Chapter 647 I'm Not an Idol (17)

At this time, I actually didn't seem too much about this matter. On this matter, I was always thinking about what this little dentist thought, because I couldn't change the fact that I was an actor or an entertainer.

And the main thing is that when I came here, this big brother had already started to let himself go, that is, he told everyone about every relationship he had. Naturally, some people who don't know this person very well think that this person has something wrong with his brain, as if When you fall in love alone, everyone should know the same.

But for this little dentist, it seems that he didn't make it public because he was not serious. This is really something that even the little fairy would find very embarrassing. Who knows how to do it.

But the way the little dentist saw at this time should be the way he likes himself.

This gloomy and haggard look made him feel very uncomfortable. Maybe he really didn't have this signal in this crew, so this big brother suddenly came to this crew to look for him.

In fact, for a person, this should be regarded as a behavior that only occurs when he attaches great importance to a person, at least it will not happen to the one he usually sees and dislikes.

"Are you starting to like me now!"

This sentence made the little dentist stunned, because he always thought that he was pretending well, at least he could make this person think that he liked this person from the beginning, but now it seems that he was pretending Well, and this person is also very good at disguising.

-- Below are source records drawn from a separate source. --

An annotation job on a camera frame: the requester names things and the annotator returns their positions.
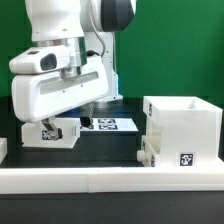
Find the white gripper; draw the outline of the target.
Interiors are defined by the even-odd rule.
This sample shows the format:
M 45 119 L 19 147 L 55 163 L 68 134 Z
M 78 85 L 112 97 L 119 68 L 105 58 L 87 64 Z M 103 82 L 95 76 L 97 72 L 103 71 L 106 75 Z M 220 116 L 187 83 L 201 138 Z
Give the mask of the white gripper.
M 106 70 L 100 56 L 87 59 L 81 74 L 62 78 L 58 71 L 41 75 L 18 75 L 12 81 L 13 108 L 16 117 L 28 123 L 41 121 L 51 140 L 63 138 L 62 129 L 51 117 L 82 106 L 80 121 L 83 127 L 93 123 L 90 103 L 109 91 Z

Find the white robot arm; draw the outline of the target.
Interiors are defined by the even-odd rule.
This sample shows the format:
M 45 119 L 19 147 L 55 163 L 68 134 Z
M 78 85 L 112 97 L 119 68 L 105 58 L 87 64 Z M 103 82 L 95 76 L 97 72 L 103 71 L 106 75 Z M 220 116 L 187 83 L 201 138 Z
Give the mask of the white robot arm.
M 63 136 L 51 118 L 107 95 L 103 55 L 86 49 L 88 32 L 119 32 L 137 0 L 25 0 L 34 46 L 9 62 L 16 117 L 40 121 L 52 140 Z

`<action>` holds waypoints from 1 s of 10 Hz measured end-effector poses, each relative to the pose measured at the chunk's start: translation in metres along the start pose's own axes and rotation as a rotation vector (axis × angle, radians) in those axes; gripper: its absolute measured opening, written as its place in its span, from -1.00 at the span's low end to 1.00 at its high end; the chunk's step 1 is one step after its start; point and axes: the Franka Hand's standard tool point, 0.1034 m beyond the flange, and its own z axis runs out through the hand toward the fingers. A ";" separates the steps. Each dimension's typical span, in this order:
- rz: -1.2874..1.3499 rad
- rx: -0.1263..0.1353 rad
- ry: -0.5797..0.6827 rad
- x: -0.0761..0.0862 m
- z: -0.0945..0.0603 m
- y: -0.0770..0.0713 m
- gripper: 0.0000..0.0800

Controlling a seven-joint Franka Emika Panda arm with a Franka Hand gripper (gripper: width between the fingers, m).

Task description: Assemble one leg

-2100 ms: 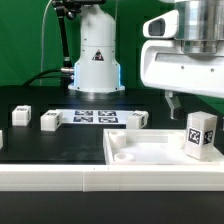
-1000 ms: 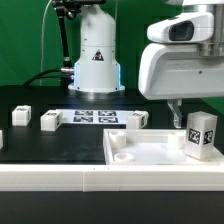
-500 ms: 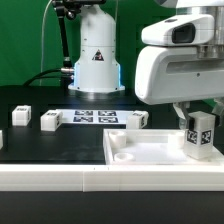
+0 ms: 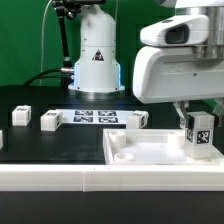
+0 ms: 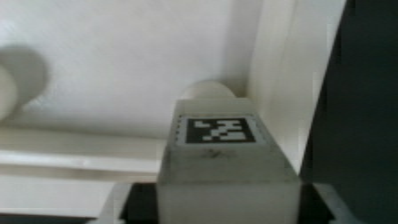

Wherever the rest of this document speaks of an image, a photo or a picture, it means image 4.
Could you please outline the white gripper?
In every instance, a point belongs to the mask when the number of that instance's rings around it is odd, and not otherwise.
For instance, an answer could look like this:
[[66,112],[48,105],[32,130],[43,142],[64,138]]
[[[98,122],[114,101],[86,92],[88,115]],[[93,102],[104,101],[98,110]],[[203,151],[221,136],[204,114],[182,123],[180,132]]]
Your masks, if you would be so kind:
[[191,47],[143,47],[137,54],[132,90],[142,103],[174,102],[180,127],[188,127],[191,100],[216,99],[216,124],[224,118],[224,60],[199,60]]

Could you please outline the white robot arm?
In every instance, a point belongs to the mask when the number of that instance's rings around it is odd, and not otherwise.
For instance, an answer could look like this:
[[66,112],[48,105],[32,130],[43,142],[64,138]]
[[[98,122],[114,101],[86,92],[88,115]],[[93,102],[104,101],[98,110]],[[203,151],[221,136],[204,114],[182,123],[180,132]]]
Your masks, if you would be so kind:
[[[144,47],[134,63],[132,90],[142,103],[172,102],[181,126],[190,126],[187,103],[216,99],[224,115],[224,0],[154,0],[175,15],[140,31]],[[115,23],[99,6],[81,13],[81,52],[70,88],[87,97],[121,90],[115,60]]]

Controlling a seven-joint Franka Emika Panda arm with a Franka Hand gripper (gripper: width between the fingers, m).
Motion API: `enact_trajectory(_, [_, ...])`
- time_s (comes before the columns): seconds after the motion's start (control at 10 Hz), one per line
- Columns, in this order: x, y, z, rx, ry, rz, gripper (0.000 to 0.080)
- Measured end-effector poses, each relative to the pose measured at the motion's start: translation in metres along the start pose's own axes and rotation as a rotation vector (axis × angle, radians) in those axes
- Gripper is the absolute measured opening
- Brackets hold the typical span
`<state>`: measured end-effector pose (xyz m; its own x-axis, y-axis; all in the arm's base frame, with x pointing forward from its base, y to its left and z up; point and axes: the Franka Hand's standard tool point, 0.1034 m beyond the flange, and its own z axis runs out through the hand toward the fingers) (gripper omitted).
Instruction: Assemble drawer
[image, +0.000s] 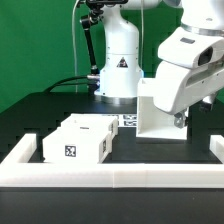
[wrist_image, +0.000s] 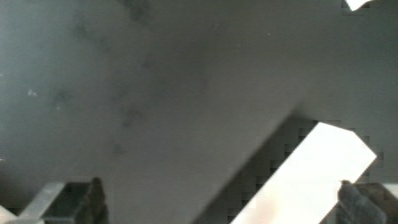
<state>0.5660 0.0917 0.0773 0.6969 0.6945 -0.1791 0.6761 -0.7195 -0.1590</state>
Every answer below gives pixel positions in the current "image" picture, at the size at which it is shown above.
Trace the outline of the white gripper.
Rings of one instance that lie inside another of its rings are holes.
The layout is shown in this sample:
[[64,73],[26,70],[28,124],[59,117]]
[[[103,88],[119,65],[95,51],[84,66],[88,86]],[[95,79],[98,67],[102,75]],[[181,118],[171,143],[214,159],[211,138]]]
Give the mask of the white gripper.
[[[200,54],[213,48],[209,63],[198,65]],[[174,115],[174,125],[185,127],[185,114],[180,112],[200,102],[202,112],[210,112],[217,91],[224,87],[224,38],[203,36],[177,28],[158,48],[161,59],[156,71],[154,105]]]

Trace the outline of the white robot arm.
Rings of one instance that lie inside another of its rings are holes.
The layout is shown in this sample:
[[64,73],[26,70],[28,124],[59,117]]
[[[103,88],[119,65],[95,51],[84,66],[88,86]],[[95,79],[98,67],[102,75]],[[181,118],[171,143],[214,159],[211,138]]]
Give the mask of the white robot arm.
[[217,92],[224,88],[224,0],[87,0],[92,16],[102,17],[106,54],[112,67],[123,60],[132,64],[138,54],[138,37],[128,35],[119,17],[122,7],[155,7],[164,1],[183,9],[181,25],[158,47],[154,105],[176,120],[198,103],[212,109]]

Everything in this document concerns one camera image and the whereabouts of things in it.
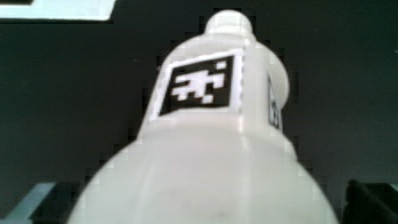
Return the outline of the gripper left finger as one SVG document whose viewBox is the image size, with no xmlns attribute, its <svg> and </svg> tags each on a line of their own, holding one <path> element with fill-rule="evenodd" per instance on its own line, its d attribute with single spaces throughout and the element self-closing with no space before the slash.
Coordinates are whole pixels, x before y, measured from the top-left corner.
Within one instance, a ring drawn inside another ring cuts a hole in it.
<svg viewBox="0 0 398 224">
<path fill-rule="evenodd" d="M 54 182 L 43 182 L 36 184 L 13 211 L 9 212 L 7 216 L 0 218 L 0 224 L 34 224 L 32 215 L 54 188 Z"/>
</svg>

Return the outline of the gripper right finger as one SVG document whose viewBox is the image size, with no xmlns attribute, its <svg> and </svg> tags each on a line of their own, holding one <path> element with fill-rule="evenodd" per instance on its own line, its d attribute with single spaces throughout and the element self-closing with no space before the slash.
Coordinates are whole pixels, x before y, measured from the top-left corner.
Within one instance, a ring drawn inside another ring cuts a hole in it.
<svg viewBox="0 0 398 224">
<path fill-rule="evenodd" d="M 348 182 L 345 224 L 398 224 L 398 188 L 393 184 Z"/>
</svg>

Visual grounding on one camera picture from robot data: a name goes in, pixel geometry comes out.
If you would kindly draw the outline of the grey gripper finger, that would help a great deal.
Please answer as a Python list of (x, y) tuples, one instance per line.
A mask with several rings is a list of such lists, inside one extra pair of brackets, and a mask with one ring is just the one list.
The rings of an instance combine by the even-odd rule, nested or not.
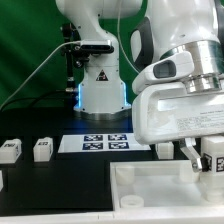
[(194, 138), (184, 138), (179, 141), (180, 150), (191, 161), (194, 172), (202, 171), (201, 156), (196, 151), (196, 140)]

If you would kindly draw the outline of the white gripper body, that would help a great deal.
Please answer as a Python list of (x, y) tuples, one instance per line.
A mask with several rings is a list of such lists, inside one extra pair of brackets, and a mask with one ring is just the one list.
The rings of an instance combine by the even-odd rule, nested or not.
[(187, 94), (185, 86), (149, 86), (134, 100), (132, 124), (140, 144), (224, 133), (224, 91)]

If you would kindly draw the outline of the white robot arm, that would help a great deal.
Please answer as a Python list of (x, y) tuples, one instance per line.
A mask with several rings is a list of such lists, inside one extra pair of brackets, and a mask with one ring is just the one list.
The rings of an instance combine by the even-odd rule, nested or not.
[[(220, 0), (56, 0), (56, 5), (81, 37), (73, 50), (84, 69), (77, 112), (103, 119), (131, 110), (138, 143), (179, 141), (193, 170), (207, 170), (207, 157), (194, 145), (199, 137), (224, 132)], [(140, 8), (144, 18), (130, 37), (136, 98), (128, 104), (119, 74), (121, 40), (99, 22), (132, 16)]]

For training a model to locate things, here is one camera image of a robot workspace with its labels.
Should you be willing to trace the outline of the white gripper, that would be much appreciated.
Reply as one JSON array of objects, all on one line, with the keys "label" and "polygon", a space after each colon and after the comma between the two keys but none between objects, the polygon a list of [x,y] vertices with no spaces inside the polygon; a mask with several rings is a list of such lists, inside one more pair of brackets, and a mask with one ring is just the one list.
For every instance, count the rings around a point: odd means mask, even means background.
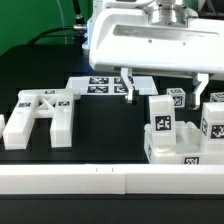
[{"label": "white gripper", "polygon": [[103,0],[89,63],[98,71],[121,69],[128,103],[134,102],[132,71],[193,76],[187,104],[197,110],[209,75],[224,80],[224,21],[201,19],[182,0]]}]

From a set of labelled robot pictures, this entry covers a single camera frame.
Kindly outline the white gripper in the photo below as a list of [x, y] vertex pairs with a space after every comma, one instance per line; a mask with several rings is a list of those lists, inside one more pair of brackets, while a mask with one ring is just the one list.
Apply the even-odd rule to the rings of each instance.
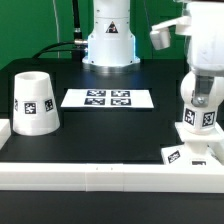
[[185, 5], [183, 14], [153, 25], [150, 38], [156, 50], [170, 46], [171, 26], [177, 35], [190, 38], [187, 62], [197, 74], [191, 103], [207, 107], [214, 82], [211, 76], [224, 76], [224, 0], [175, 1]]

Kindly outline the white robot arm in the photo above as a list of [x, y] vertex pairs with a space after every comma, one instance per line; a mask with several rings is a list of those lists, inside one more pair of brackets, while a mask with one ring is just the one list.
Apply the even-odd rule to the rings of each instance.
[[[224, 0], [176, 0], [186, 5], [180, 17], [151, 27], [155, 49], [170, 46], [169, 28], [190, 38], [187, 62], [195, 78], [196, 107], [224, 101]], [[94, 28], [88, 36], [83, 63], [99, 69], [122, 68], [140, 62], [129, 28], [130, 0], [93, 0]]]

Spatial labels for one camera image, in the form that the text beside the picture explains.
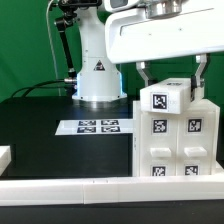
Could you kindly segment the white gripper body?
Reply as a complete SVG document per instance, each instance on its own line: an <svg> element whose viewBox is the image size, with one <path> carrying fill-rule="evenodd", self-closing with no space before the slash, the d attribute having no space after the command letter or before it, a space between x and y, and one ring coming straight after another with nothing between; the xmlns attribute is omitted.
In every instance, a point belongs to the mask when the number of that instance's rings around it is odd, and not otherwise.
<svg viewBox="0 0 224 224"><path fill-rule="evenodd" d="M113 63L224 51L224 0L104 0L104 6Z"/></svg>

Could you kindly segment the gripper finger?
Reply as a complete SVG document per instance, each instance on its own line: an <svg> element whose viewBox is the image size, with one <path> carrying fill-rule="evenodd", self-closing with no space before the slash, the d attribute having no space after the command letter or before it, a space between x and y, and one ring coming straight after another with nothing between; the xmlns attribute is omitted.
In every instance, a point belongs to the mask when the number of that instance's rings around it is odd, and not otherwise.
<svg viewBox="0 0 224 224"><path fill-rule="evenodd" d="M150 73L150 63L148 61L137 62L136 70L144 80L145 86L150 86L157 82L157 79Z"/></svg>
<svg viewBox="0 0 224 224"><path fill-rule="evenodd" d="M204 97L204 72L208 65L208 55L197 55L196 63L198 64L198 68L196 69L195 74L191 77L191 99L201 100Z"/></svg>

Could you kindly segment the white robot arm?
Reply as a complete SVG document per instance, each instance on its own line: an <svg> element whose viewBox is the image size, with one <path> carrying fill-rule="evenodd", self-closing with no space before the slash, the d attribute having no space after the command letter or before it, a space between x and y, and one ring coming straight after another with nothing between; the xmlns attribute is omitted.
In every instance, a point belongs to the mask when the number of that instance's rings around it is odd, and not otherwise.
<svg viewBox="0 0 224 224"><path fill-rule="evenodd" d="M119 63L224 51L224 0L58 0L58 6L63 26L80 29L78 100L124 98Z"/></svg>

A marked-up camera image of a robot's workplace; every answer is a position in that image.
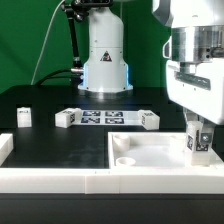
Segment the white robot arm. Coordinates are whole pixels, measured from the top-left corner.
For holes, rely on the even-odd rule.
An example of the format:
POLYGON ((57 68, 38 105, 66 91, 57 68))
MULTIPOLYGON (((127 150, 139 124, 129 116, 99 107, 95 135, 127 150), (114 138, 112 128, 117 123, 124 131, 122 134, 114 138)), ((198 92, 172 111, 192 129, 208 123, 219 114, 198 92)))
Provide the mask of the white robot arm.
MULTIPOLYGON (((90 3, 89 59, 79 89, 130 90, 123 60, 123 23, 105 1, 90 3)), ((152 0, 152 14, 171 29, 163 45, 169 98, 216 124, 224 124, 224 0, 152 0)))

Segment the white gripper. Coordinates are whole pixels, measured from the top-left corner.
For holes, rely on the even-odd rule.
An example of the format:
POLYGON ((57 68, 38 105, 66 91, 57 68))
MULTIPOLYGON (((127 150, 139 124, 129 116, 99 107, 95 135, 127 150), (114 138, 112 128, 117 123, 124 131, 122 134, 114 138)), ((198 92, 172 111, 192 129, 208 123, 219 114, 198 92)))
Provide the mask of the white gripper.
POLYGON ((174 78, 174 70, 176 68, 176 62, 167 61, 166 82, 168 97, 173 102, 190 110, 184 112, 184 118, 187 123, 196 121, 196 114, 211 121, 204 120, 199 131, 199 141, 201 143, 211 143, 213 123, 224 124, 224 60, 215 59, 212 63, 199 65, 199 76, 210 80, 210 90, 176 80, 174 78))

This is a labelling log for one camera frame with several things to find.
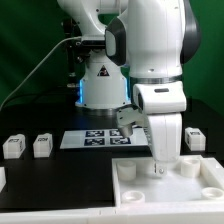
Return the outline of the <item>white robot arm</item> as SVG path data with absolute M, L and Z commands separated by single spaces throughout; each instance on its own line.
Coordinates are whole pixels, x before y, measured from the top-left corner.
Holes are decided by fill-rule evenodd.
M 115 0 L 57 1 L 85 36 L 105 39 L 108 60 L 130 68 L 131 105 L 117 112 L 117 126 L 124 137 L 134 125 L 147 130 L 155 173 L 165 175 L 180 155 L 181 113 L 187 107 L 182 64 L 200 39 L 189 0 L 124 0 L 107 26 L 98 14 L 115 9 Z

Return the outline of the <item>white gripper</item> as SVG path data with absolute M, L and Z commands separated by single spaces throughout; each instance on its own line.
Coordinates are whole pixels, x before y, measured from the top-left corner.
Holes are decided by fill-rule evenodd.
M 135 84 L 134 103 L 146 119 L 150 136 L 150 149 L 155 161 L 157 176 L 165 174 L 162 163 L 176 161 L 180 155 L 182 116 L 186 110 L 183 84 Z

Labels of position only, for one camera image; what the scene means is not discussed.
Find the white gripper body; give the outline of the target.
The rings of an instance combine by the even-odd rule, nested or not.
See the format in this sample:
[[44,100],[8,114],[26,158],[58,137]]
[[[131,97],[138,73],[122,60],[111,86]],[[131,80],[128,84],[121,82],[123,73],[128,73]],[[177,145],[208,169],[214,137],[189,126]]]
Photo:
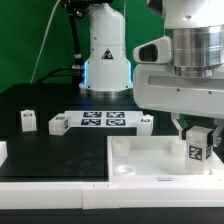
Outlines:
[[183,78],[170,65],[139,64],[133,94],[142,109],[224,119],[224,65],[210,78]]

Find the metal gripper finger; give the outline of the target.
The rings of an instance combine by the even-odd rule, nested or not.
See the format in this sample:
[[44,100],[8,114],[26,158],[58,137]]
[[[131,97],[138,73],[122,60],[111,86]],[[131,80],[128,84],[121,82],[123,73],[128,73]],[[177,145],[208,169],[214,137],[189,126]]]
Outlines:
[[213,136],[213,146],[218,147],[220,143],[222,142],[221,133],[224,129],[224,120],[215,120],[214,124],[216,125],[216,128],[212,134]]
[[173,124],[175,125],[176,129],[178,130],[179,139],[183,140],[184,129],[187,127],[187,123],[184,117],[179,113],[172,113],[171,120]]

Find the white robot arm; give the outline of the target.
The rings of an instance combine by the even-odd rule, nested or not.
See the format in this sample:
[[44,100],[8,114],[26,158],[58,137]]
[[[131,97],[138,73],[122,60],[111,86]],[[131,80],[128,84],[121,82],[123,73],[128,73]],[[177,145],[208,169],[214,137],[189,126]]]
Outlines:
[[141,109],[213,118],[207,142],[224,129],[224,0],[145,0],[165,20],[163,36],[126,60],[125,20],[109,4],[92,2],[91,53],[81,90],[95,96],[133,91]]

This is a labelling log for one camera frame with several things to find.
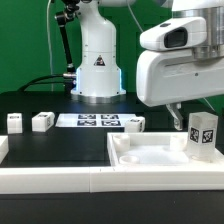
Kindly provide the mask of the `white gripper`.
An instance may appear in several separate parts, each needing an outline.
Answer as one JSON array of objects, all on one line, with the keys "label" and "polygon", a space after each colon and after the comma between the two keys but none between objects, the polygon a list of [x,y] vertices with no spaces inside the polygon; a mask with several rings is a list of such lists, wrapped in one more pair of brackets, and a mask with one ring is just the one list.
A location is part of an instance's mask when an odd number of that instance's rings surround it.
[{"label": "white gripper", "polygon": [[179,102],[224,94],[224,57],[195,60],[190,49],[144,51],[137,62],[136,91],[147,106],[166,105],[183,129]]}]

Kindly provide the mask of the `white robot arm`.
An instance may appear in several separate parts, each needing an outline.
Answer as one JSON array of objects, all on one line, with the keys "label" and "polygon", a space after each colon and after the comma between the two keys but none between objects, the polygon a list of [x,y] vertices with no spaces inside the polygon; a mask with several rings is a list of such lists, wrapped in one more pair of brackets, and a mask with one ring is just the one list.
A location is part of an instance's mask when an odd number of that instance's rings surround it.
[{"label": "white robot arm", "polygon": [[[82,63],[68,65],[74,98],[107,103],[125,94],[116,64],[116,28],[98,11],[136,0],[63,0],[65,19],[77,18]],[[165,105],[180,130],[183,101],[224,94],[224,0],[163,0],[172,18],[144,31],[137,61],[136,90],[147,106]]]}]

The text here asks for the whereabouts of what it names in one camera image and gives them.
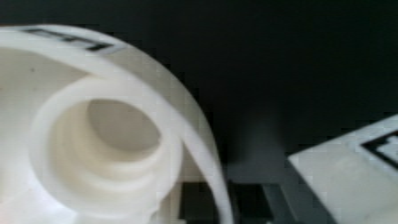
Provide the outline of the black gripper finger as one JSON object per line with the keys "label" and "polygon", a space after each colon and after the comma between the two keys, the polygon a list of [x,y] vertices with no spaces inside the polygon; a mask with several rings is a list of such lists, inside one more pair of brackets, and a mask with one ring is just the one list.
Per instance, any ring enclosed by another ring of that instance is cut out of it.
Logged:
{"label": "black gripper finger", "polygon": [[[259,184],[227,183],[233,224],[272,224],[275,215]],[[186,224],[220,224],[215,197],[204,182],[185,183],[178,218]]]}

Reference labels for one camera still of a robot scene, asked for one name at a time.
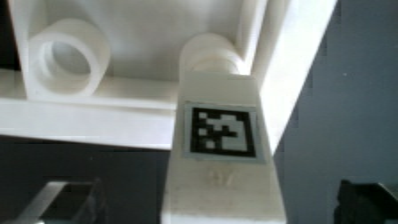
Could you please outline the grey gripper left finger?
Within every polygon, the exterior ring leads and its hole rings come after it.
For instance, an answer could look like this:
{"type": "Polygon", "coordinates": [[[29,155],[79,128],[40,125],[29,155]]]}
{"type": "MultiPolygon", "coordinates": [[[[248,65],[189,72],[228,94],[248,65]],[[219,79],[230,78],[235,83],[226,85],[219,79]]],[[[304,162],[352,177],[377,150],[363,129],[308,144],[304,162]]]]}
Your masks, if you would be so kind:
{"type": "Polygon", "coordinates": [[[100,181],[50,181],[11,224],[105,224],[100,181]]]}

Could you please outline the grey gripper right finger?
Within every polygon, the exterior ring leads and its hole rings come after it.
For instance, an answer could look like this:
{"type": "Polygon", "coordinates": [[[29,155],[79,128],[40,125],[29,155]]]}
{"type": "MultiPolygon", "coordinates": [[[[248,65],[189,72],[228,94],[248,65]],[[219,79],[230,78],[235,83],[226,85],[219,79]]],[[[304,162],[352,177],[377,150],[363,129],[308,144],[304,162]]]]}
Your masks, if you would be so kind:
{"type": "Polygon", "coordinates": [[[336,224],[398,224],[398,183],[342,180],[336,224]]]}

I didn't show it at all, that I was actually an insider, but if this is the case, is it all because this person's so-called revenge on me,

After all, this person is also a person who has been in love many times. For a person who never thought of liking himself at the beginning, it is indeed not easy to do this thing.

In my heart, I even felt that I had failed one-on-one when playing a game like this.

But he admitted that he failed.

Because even if he knew that this person already knew his previous intentions, he still couldn't bear to say a bad word.

I just want to know whether I am the person confirmed by him in this person's heart. As long as I know this, other things don't matter at all.

At this time when I was always thinking about why this person didn't contact me, I felt very helpless in doing anything.

After the first person came in in my own world and occupied all my thoughts, this is the first and only one who made my mind feel that there will still be many more or less things. questionable.

In the end, I was actually thinking about this problem all the time in my heart, and I was also wondering if many things could not be solved in the same way.

I feel in my heart that these questions are actually whether the current person really likes me.

As long as this person really likes me, it doesn't matter to me even if I was really brushed off this time.

"Do you really like me?" When I really said this sentence, I actually laughed in my heart.

Those girls used to chase him and ask, do you really like me?

Time and time again, I have always been in a state of never getting tired of it, and when I tell the story, I even feel a little happy in my heart.

In my heart, I actually felt that when others asked this question, the line in my heart was whether I like you or not, did you see it yourself?